Show each line of the data below that has the string "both" in it.

> [Exercise data]:

BEGIN

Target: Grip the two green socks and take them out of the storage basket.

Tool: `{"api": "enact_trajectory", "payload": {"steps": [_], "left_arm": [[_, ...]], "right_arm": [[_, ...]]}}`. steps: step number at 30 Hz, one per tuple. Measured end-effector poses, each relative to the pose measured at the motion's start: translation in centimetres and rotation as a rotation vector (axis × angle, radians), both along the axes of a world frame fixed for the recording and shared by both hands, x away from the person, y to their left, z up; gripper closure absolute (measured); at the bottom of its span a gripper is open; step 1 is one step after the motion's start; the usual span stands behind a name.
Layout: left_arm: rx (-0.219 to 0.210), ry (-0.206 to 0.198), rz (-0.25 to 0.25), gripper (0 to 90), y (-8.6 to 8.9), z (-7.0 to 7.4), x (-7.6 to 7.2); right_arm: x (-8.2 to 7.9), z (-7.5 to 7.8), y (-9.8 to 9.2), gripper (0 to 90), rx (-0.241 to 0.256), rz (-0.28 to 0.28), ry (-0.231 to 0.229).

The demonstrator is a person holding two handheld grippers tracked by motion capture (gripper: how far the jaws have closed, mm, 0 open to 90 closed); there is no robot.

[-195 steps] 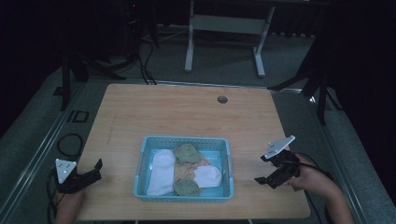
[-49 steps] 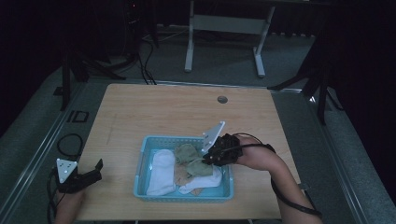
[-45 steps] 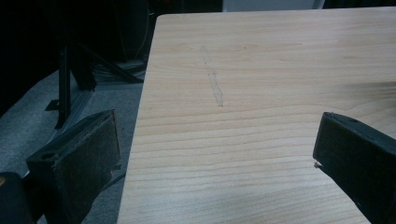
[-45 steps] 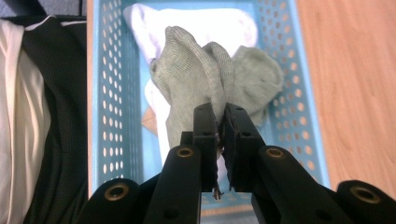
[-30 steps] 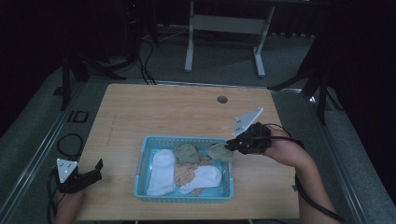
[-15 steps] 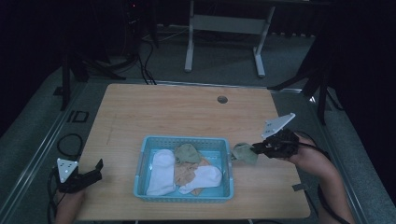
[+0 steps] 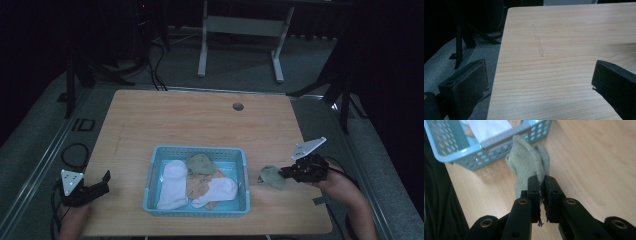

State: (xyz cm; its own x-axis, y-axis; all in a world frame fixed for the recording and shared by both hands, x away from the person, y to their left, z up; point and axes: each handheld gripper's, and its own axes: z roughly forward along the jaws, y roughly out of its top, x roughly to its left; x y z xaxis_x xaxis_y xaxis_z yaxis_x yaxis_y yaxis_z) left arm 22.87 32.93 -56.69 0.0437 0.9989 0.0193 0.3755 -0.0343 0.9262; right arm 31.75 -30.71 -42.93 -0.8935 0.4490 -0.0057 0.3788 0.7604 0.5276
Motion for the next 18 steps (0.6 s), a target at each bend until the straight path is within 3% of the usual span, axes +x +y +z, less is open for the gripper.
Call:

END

> [Exercise response]:
Tool: `{"api": "enact_trajectory", "payload": {"steps": [_], "left_arm": [[_, ...]], "right_arm": [[_, ...]]}}`. steps: step number at 30 Hz, one per tuple. Measured end-effector poses, each relative to the pose measured at the motion's start: translation in centimetres and rotation as a rotation vector (axis × angle, radians), both along the axes of a world frame fixed for the recording and shared by both hands, x away from the person, y to their left, z up; gripper closure absolute (measured); at the bottom of its span a gripper is open; step 1 is one step after the motion's start; the usual span stands behind a name.
State: (xyz cm; its own x-axis, y-axis; all in a world frame fixed for the recording and shared by both hands, x away from the person, y to their left, z up; point and axes: each handheld gripper's, and its own axes: z roughly forward along the jaws, y roughly out of its top, x roughly to its left; x y z xaxis_x xaxis_y xaxis_z yaxis_x yaxis_y yaxis_z) left arm 22.87 32.93 -56.69 0.0437 0.9989 0.0193 0.3755 -0.0343 0.9262; right arm 31.75 -30.71 -42.93 -0.8935 0.4490 -0.0057 0.3788 0.7604 0.5276

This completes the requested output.